After all the talk this year of RIA deals being made being at a record pace, the mergers and acquisitions market seems to have hit a fourth-quarter wall that has led to a steep drop-off in numbers from the previous year. See: M&A market reaching a new normal based on RIA-driven deals, say competing reports from Pershing, Schwab.
Schwab Advisor Services reports that there were only 57 M&A deals involving RIAs for the full year 2011 representing approximately $44 billion in total assets. There were 70 deals in 2010 representing $63 billion in AUM.
It’s worth noting, however, that the 57 deals were still the second-most ever recorded by Schwab since it started counting them in 2004.
There were about 44 deals through the third quarter. “Thirteen for the fourth quarter is a light quarter,” says David DeVoe, managing partner of DeVoe & Co. of San Francisco.
The size of the average deal in 2011 was $798 million, the lowest average since 2005 and down from $895 million in 2010. See: RIA M&A activity sizzles toward a record number of deals in 2010.
Spooked, satisfied or just distracted?
Nick Georgis, vice president of practice management and strategic business development at Schwab Advisor Services, says that he believes that the downturn relates to macroeconomic conditions.
“When there’s a lot of uncertainty, it spooks clients…” he says. “I think we’ll see an uptick when the headlines begin to normalize.”

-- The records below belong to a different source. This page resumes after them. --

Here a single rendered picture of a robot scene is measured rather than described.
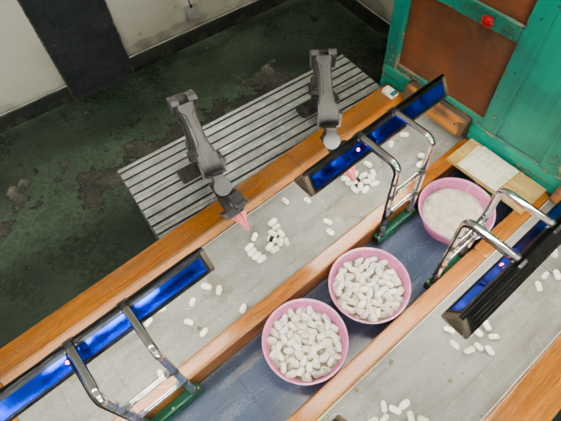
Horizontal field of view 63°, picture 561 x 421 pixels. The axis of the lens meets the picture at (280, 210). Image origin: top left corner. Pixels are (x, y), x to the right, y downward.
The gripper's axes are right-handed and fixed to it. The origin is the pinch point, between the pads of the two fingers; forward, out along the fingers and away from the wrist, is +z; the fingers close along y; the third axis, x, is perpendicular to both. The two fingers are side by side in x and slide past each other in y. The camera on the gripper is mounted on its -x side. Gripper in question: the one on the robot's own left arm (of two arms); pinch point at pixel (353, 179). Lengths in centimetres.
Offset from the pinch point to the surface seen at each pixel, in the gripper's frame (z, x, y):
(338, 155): -15.4, -24.2, -13.5
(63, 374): -11, -23, -106
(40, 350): -12, 17, -116
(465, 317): 26, -61, -26
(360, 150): -12.4, -23.1, -5.6
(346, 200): 6.5, 4.8, -4.3
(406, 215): 21.7, -4.9, 8.7
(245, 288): 8, 3, -54
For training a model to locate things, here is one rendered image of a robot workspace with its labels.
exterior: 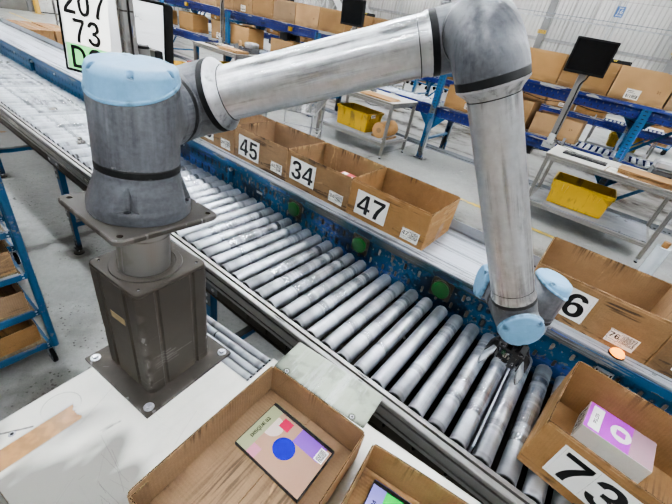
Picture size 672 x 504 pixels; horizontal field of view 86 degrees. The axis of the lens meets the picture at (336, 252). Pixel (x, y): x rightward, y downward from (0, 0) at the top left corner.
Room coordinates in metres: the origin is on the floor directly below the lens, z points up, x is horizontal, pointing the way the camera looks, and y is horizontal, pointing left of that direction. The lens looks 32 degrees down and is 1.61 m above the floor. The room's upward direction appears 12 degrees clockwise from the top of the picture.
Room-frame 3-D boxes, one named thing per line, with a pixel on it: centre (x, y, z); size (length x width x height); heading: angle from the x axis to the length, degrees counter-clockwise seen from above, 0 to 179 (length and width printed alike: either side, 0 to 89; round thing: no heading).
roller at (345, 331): (1.02, -0.16, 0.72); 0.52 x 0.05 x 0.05; 148
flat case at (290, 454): (0.45, 0.02, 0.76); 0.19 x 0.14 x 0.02; 60
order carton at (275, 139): (1.92, 0.41, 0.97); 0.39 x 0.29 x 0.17; 58
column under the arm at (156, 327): (0.64, 0.41, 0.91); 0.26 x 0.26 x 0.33; 63
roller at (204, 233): (1.43, 0.50, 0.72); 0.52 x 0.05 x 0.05; 148
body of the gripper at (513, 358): (0.77, -0.54, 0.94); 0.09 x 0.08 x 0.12; 148
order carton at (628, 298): (1.08, -0.91, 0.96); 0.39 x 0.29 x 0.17; 58
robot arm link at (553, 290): (0.77, -0.54, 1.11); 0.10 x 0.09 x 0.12; 88
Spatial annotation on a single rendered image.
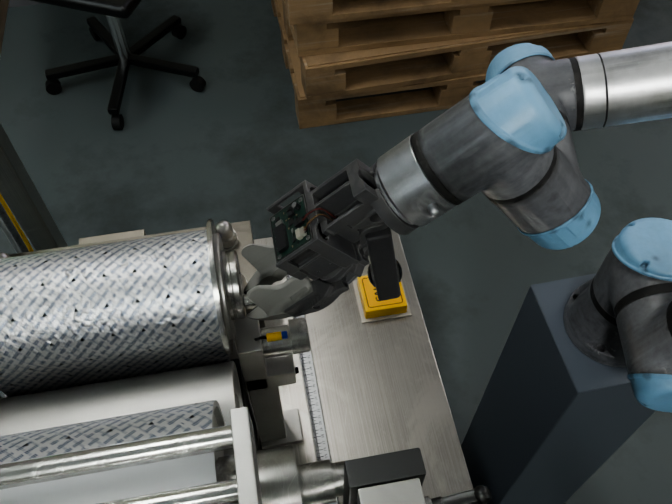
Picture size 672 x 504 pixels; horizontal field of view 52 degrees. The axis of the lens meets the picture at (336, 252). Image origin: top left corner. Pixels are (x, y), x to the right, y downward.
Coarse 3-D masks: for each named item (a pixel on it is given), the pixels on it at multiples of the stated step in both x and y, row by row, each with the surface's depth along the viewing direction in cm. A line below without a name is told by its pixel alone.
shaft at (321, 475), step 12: (300, 468) 52; (312, 468) 52; (324, 468) 52; (336, 468) 52; (300, 480) 52; (312, 480) 52; (324, 480) 52; (336, 480) 52; (312, 492) 51; (324, 492) 51; (336, 492) 52
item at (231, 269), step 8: (224, 256) 71; (232, 256) 71; (224, 264) 71; (232, 264) 71; (224, 272) 70; (232, 272) 70; (240, 272) 76; (224, 280) 70; (232, 280) 70; (240, 280) 73; (232, 288) 70; (240, 288) 70; (232, 296) 70; (240, 296) 70; (232, 304) 70; (240, 304) 70; (232, 312) 71; (240, 312) 71
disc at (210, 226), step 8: (208, 224) 70; (208, 232) 69; (216, 232) 76; (208, 240) 68; (208, 248) 67; (208, 256) 67; (216, 272) 68; (216, 280) 66; (216, 288) 66; (216, 296) 66; (216, 304) 66; (216, 312) 66; (224, 328) 67; (224, 336) 68; (224, 344) 69; (232, 344) 75; (232, 352) 73
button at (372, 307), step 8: (360, 280) 113; (368, 280) 113; (360, 288) 112; (368, 288) 112; (400, 288) 112; (360, 296) 113; (368, 296) 111; (376, 296) 111; (400, 296) 111; (368, 304) 110; (376, 304) 110; (384, 304) 110; (392, 304) 110; (400, 304) 110; (368, 312) 109; (376, 312) 110; (384, 312) 110; (392, 312) 111; (400, 312) 111
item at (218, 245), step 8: (216, 240) 70; (216, 248) 69; (216, 256) 69; (216, 264) 68; (224, 288) 68; (224, 296) 68; (224, 304) 68; (224, 312) 68; (224, 320) 69; (232, 320) 74; (232, 328) 72; (232, 336) 71
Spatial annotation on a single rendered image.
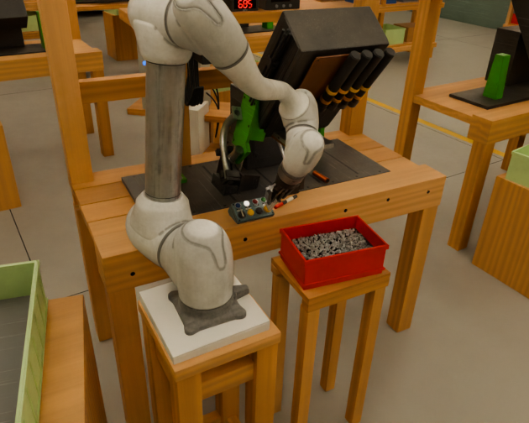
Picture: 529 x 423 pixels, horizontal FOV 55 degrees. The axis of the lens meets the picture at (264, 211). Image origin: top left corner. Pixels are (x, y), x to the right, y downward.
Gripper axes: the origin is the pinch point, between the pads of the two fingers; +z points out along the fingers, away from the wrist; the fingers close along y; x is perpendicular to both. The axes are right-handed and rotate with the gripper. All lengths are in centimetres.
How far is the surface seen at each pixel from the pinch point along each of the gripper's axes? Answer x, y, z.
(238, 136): 33.2, 1.0, 5.5
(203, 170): 35.7, -7.5, 33.1
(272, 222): -4.8, 1.1, 7.6
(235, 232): -5.0, -14.1, 8.0
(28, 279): -5, -83, 4
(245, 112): 38.5, 3.6, -2.7
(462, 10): 531, 842, 462
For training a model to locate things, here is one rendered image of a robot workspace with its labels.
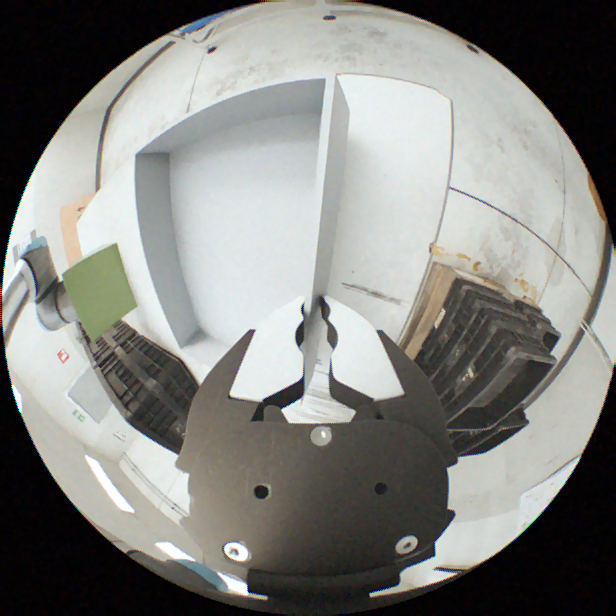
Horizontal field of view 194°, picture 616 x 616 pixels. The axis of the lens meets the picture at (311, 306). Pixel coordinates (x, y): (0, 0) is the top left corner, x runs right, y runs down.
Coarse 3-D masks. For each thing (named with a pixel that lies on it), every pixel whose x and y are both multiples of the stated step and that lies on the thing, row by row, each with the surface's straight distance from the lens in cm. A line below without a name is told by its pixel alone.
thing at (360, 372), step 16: (336, 304) 11; (336, 320) 10; (352, 320) 10; (336, 336) 9; (352, 336) 9; (368, 336) 9; (336, 352) 8; (352, 352) 8; (368, 352) 8; (384, 352) 8; (336, 368) 7; (352, 368) 7; (368, 368) 8; (384, 368) 8; (336, 384) 7; (352, 384) 7; (368, 384) 7; (384, 384) 7; (400, 384) 8; (336, 400) 8; (352, 400) 8; (368, 400) 7; (352, 416) 10
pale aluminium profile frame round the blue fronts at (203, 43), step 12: (276, 0) 150; (288, 0) 149; (324, 0) 152; (240, 12) 159; (288, 12) 156; (300, 12) 156; (324, 12) 155; (384, 12) 152; (396, 12) 151; (216, 24) 166; (240, 24) 170; (252, 24) 166; (432, 24) 155; (168, 36) 174; (180, 36) 178; (192, 36) 176; (204, 36) 195; (216, 36) 176; (204, 48) 186; (468, 48) 167
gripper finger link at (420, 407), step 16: (384, 336) 9; (400, 352) 9; (400, 368) 8; (416, 368) 8; (416, 384) 8; (384, 400) 7; (400, 400) 7; (416, 400) 7; (432, 400) 8; (384, 416) 7; (400, 416) 7; (416, 416) 7; (432, 416) 7; (432, 432) 7; (448, 448) 7; (448, 464) 7
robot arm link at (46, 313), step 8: (56, 280) 66; (48, 288) 64; (40, 296) 64; (48, 296) 64; (40, 304) 65; (48, 304) 64; (40, 312) 68; (48, 312) 65; (56, 312) 63; (40, 320) 70; (48, 320) 67; (56, 320) 65; (48, 328) 70; (56, 328) 69
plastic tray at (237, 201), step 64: (192, 128) 19; (256, 128) 17; (320, 128) 15; (192, 192) 22; (256, 192) 16; (320, 192) 9; (192, 256) 24; (256, 256) 17; (320, 256) 10; (192, 320) 30; (256, 320) 21; (320, 320) 16
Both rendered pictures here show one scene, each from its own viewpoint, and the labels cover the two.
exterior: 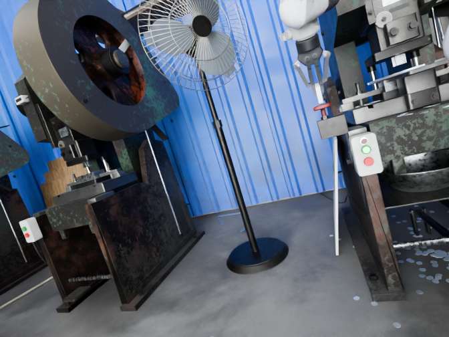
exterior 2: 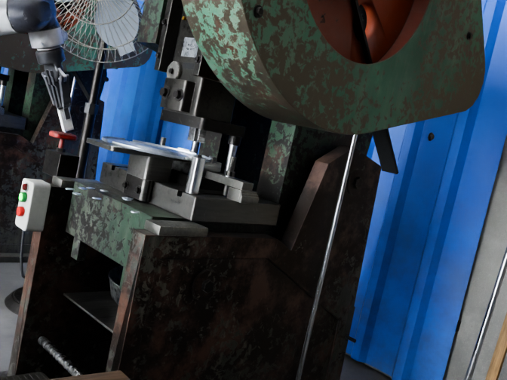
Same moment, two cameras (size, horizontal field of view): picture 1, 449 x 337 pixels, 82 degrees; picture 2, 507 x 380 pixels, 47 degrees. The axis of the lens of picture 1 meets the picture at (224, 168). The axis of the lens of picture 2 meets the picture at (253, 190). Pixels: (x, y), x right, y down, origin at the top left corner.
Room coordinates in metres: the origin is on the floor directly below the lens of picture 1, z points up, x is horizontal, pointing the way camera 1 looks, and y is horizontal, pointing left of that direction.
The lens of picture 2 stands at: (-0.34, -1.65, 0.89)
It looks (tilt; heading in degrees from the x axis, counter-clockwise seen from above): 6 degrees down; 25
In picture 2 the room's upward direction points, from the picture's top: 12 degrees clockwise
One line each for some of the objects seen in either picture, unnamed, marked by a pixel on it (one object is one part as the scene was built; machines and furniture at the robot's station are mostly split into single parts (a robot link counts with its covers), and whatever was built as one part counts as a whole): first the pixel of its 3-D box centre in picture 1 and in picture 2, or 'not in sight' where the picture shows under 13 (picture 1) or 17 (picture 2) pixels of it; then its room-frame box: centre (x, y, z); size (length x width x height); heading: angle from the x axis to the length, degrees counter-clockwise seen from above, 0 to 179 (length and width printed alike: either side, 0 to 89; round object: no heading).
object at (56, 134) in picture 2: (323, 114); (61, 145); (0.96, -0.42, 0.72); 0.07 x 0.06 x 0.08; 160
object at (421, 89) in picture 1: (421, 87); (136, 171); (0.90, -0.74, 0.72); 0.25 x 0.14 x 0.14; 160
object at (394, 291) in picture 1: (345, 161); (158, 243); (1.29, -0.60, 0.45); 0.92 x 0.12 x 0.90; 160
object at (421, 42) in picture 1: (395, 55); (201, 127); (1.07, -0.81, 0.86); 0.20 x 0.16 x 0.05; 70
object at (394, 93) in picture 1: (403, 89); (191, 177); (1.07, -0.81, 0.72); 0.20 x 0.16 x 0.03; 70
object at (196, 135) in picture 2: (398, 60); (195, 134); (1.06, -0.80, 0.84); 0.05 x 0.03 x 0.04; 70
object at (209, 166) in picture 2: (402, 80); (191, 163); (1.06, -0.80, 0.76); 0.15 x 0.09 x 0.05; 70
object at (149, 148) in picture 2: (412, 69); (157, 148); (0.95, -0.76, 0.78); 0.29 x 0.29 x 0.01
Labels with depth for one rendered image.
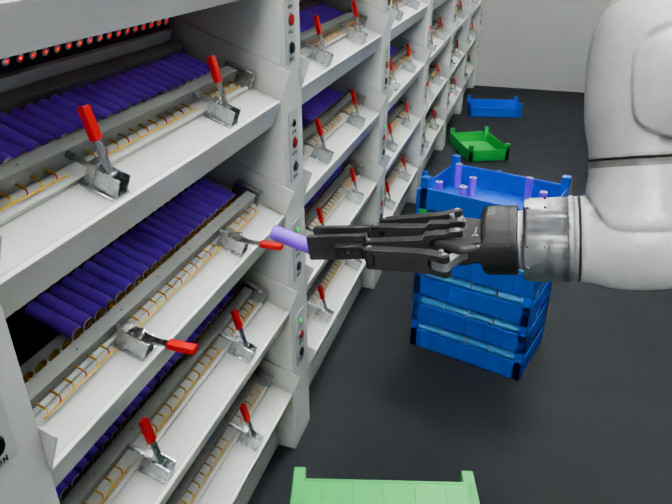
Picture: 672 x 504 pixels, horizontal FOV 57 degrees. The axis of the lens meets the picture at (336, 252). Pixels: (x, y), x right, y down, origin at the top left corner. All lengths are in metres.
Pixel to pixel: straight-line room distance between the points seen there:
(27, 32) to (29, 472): 0.38
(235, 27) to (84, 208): 0.48
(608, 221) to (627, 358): 1.20
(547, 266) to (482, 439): 0.86
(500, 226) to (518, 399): 0.97
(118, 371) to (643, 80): 0.61
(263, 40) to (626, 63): 0.57
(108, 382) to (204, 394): 0.29
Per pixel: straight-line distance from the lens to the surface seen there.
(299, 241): 0.74
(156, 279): 0.84
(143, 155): 0.77
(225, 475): 1.16
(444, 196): 1.49
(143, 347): 0.76
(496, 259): 0.67
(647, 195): 0.65
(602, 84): 0.67
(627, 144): 0.65
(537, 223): 0.66
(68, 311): 0.79
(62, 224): 0.63
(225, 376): 1.04
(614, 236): 0.65
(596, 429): 1.58
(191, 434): 0.96
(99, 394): 0.73
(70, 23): 0.62
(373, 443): 1.44
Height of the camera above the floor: 1.01
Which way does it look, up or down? 28 degrees down
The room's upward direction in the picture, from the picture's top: straight up

Yet Matt Brinker, who oversees deal-making on behalf of United Capital Financial Advisers, posits a polar opposite interpretation of the data. He believes that the relative buoyancy of the S&P 500 is suppressing deal flow because advisors — volatility aside — are content and therefore not in a selling mood.
“When profit margins are good and advisors aren’t dealing with distressed clients, business is really good and change is less necessary,” he says. “Advisors have a short-term memory issue.”
DeVoe, on the other hand, thinks advisors have simply been distracted by the volatile stock market. “I don’t see macro changes that indicate a change in the broader trend.”
Consolidation pipe dream
Still, Georgis allows that the great and long-predicted trend toward consolidation does not seem to be taking hold. One theory held that advisors would join forces to handle the expense and complications of dealing with a greater compliance burden. Instead, what he sees are more firms simply outsourcing their compliance burden to a third-party provider.
“We keep hearing conjecture about consolidation in the industry but it remains to be seen.” See: What to make of Mark Hurley’s latest prophesy that most RIA firms will go out with a whimper.
The one potential bright spot in the Schwab findings is that long-dormant, bigger spending banks are nosing back into the M&A fray, banks that represented 12% of deals in 2011. Those banks were only buyers in 4% of deals in 2010. See: M&A market for RIAs continues record pace: Second half looks even stronger.
Binge and purge
The last time banks came heavily into the market, some selling RIAs got burned because bank shares used as currency in the deals plummeted in value or the advisors ended up in a culture ill-suited to their independent mindsets. See: Banks are hungry to buy RIAs again.
“Advisors have to be careful,” Georgis says. “The [higher multiples of earnings paid by banks] tend to cloud people’s judgment around the importance of cultural fit.”
Banks pay higher multiples because they foresee growing the RIA at a more rapid rate through their own cross-selling influence — sowing the seeds for potential cultural mismatches, according to Georgis.
Brinker agrees that bigger forces are at work.
“It’s all part of the bank cycle. They acquire, they purge and they acquire again.”
The reappearance of banks could still be good for RIA M&A by increasing the number of deals and lead to valuation increases, DeVoe says.